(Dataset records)
--- START ---
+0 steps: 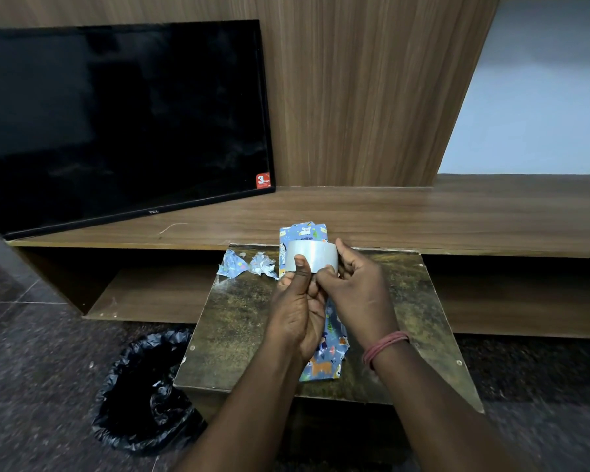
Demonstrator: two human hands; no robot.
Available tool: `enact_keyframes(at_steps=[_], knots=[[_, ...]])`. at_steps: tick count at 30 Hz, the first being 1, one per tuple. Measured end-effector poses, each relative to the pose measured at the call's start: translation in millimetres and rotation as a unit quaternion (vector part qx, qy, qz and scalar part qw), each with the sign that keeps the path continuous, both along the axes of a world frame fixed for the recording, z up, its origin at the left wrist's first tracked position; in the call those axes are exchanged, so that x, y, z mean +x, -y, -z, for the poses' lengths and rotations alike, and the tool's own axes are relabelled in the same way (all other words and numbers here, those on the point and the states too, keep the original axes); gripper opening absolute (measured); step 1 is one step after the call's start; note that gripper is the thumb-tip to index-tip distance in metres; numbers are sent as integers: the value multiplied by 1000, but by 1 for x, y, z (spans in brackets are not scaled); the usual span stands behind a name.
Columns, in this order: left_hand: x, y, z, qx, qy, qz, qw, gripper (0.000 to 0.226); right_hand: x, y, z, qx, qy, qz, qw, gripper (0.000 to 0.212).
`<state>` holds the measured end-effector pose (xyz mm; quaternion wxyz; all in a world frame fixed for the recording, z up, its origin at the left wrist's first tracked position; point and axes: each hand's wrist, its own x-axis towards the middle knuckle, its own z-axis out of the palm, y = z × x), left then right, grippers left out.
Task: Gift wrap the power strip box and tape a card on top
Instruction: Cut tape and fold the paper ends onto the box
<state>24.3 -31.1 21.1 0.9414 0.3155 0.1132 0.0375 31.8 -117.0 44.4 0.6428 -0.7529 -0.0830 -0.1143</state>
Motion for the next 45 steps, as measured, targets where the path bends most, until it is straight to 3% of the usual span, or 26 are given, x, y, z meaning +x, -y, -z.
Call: enact_keyframes(at_steps=[4,7,11,13,17,21,24,26,29,33,36,38,40,45], knots=[[-3,2,-5,7,-6,-5,1000,47,1,3,5,-1,-5,17,1000,35],[-5,4,-9,8,-3,-2,1000,54,3,6,7,0,-26,18,999,52],[0,-4,-13,17,-18,-17,1000,63,6,17,2,29,-59,-60,996,58],[2,-10,-14,36,-28,-25,999,64,7,26,2,-19,-56,-93,994,60],[5,-19,-12,91,-23,-22,995,46,8,33,5,-166,38,-52,984,57],[3,-22,-17,155,2,15,988,57,6,29,3,-189,51,-56,979,66],[-2,-24,-20,206,38,54,976,39,7,26,6,-219,95,-48,970,69],[-4,-25,-21,249,67,80,963,32,6,23,8,-243,120,-37,962,58],[-7,-33,-26,340,95,106,929,46,3,20,7,-275,126,-24,953,48],[-15,-41,-29,531,154,135,822,51,0,18,0,-250,100,-2,963,39],[-10,-43,-22,591,177,100,780,38,-4,12,1,-282,116,40,952,34],[-5,-46,-17,633,161,67,754,36,-5,7,1,-350,147,86,921,33],[-4,-46,-16,648,152,46,745,37,-3,3,3,-376,185,107,902,34],[-5,-39,-16,655,135,27,743,31,1,0,11,-286,206,86,932,19]])
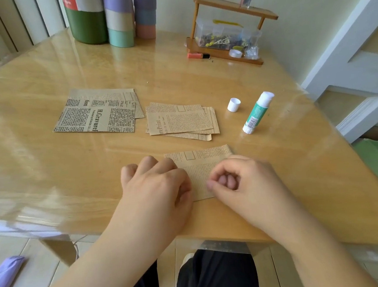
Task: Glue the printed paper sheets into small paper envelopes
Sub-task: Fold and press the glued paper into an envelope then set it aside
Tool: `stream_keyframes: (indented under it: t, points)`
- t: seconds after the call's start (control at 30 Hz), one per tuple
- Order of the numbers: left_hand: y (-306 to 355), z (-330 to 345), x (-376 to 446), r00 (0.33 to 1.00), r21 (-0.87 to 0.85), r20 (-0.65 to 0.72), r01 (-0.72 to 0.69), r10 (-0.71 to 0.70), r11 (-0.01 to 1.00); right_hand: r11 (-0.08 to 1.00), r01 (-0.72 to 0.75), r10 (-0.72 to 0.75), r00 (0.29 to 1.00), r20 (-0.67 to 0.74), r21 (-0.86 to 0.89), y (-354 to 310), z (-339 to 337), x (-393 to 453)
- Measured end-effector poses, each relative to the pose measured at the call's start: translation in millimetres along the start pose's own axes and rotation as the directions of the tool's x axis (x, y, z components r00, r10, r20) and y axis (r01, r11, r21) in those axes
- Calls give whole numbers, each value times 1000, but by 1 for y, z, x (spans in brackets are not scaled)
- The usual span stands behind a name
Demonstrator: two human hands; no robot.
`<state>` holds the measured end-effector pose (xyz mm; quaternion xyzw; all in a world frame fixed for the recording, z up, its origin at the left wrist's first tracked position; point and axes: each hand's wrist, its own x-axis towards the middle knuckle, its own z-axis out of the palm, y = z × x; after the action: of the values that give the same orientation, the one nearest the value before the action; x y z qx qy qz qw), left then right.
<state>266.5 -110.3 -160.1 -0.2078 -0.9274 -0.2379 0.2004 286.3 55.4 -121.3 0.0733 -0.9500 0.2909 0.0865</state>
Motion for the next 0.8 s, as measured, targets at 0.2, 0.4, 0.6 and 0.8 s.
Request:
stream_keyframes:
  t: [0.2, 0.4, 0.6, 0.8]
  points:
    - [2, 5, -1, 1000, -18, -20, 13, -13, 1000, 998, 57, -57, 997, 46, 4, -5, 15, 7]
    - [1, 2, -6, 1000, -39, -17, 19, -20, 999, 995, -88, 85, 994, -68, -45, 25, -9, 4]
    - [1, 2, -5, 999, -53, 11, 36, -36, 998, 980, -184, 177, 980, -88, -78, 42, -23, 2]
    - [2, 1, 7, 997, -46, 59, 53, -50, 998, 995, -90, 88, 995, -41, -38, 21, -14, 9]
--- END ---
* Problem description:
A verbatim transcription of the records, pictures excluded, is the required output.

* Response for this exercise:
+0 steps: 
Demonstrator: two human hands; no robot.
Available tool: `enact_keyframes(at_steps=[_], knots=[[_, ...]])`. at_steps: tick count at 30 Hz, the first being 1, one per tuple. Measured end-effector poses, each relative to the pose measured at the call's start: translation in millimetres and rotation as a unit quaternion (vector part qx, qy, qz and scalar part qw), each with the sign that keeps the path continuous, both along the axes of a world frame fixed for the recording, z up, its origin at the left wrist's first tracked position; in the call those axes are exchanged, so that x, y, z mean +x, -y, -z, for the poses' lengths and rotations alike, and the tool's own axes are relabelled in the same way (all other words and numbers here, those on the point and the states too, keep the original axes); gripper opening absolute (measured); step 1 is one step after the call's start; note that gripper is the thumb-tip to index-tip distance in metres; numbers are sent as integers: the value multiplied by 1000, but by 1 for x, y, z (spans in brackets are not scaled); the usual span stands behind a name.
Columns, in this order: left_hand: x, y, z, qx, qy, qz, qw, gripper (0.000 to 0.226); right_hand: x, y, z, qx, qy, qz, qw, gripper (0.000 to 0.212).
`<state>` holds the measured end-effector pose (xyz mm; quaternion wxyz; all in a world frame fixed for the recording, z up, its origin at the left wrist's first tracked position; point and axes: each hand's wrist, its own x-axis towards the middle knuckle, its own z-axis out of the palm, y = z × x), left then right, grippers left out.
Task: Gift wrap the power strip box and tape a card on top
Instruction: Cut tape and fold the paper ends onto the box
<state>24.3 -31.1 21.1 0.9414 0.3155 0.1132 0.0375 31.8 -117.0 44.4 0.6428 -0.7529 -0.0830 -0.1143</state>
Motion for the next 45 steps, as measured, targets where the path bends most, until it is straight to 3% of the usual span, or 26 are given, x, y, z meaning +x, -y, -z.
Call: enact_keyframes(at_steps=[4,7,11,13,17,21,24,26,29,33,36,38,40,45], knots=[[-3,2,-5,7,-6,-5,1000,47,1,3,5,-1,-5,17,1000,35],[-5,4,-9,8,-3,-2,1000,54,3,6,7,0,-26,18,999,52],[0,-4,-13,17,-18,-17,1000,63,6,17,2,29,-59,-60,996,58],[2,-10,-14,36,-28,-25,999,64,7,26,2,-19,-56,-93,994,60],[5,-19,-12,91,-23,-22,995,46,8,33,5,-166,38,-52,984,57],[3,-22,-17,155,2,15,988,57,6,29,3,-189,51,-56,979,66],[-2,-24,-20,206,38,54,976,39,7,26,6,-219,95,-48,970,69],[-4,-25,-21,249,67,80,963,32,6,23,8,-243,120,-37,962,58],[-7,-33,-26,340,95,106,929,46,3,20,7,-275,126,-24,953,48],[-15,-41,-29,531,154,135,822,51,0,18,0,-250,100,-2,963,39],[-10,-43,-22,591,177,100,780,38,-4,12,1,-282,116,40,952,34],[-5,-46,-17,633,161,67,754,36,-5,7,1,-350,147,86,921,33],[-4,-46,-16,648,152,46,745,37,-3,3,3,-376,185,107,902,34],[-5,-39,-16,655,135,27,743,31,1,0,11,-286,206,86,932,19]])
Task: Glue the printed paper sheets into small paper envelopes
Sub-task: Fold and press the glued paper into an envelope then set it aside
Tool: `stream_keyframes: (indented under it: t, points)`
- t: seconds after the call's start (control at 30 Hz), one per tuple
- Order of the numbers: left_hand: y (-306 to 355), z (-330 to 345), x (-376 to 446), r00 (0.33 to 1.00), r21 (-0.87 to 0.85), r20 (-0.65 to 0.72), r01 (-0.72 to 0.69), r10 (-0.71 to 0.70), r11 (-0.01 to 1.00); right_hand: r11 (-0.08 to 1.00), r01 (-0.72 to 0.75), r10 (-0.72 to 0.75), r00 (0.29 to 1.00), r20 (-0.67 to 0.74), r21 (-0.86 to 0.89), y (-354 to 310), z (-339 to 337), x (-393 to 453)
- Measured end-effector poses, each relative to the pose measured at the call's start: translation in millimetres along the start pose's own axes and rotation as the directions of the tool's x axis (x, y, z components r00, r10, r20) and y axis (r01, r11, r21) in those axes
- Calls give whole numbers, each value times 1000, but by 1 for y, z, x (spans in brackets are not scaled)
- The usual span stands behind a name
Demonstrator: two human hands; no robot.
`<state>` holds the measured end-effector pose (xyz mm; quaternion xyzw; all in a world frame fixed for the recording, z up, its origin at the left wrist's first tracked position; point and axes: each hand's wrist, its own x-axis towards the middle knuckle, its own z-axis out of the palm, y = z × x; after the action: of the values that give the same orientation, the one nearest the value before the action; x y z qx qy qz qw), left then right.
<state>266.5 -110.3 -160.1 -0.2078 -0.9274 -0.2379 0.2004 286.3 55.4 -121.3 0.0733 -0.9500 0.2909 0.0865</state>
Motion for the next 0.8 s, as measured, targets at 0.2, 0.4, 0.6 and 0.8 s.
Request:
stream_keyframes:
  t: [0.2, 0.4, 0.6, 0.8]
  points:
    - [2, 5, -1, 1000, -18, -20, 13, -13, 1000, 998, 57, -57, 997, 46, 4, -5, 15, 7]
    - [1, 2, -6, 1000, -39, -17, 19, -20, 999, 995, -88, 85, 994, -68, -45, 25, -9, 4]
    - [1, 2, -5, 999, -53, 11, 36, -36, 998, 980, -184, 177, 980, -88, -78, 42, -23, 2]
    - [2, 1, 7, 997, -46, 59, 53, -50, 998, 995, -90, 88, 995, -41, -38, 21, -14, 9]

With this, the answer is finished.